Seeing Science

So you want to see science.

NOT SEEING
IS
NOT BELIEVING

not necessarily!

wrong!

We see very little of what's there...only fuzzy shadows.
but
We see more and more as we mature
because we learn new ways to take those
Second Glances.

Normal

Protanopic

We are not born with our perceptions complete. We are born with very few perceptions. Color vision gets wired up in our brains soon after we are born. Stereopsis—the sense of "depth" we get from the fact that our two eyes see from a slightly different viewpoint—comes along (usually) at about age 10-19 weeks.

Our perceptions are not simply genetic; they require input from our environment, too. Stereopsis, for example, requires images from our two eyes, images that are slightly different—if they are too different, as they will be if we are cross-eyed or have lazy-eye, then the stereopsis won't develop. The older we get the more sophisticated our brain becomes in how it processes all that complex and varied "information" that comes to us through our many senses. A child understands much that an infant misses—language, for example, takes a while to reveal it's many subtleties. A human adult "sees" things to which a child is "blind." Children don't see the simple but subtle concepts of science.

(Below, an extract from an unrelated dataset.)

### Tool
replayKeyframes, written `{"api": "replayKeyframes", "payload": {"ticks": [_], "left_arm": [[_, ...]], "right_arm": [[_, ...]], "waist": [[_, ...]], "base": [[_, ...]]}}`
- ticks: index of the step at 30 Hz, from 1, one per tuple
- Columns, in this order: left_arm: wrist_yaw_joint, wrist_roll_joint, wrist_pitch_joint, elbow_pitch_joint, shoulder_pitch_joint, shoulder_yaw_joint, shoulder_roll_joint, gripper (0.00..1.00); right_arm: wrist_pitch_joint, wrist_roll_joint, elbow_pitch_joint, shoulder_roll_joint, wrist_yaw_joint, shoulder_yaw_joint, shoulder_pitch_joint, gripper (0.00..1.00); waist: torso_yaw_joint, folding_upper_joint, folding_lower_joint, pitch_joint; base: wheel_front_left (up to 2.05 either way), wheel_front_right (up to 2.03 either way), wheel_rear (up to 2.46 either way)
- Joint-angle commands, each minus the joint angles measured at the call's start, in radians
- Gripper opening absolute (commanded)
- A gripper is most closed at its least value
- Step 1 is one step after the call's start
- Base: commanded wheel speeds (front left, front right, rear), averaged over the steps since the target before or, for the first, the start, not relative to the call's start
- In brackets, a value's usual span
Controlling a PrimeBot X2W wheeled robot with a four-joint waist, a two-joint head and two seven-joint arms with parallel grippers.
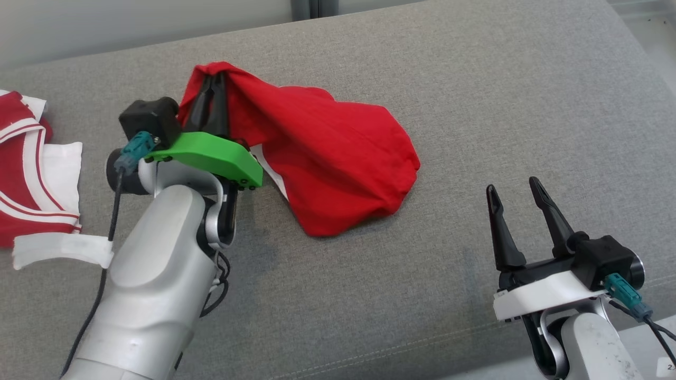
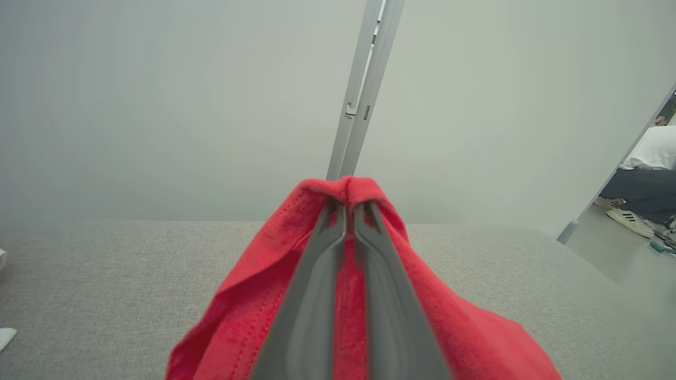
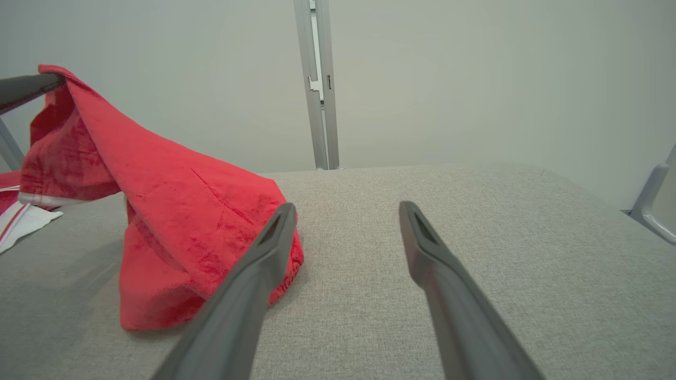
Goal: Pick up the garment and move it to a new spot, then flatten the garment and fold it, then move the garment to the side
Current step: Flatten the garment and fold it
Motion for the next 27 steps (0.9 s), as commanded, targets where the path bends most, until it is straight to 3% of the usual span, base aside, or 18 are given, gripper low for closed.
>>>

Furthermore, "color" is more subtle than we might think. It's not that a "red-green colorblind" person can't distingish between red and green. It's simpler than that...and it's subtler than that. Protanopia is merely the absence of one of the three different kinds of light-sensing "cones" in our eye. "Normal" human eyes have three kinds: one is most sensitive to bluish light; one to greenish light; and one to redish light. Protanopia is the absence of the third one, the "red-sensitive" cones. The difference between "normal color" and protanopic color lies abstractly deep in the structure of the eye and the brain. Although the difference is very simple, it's not something we "see" through the perception: we must think it out. We must abstract it. (And in ways that children do not.)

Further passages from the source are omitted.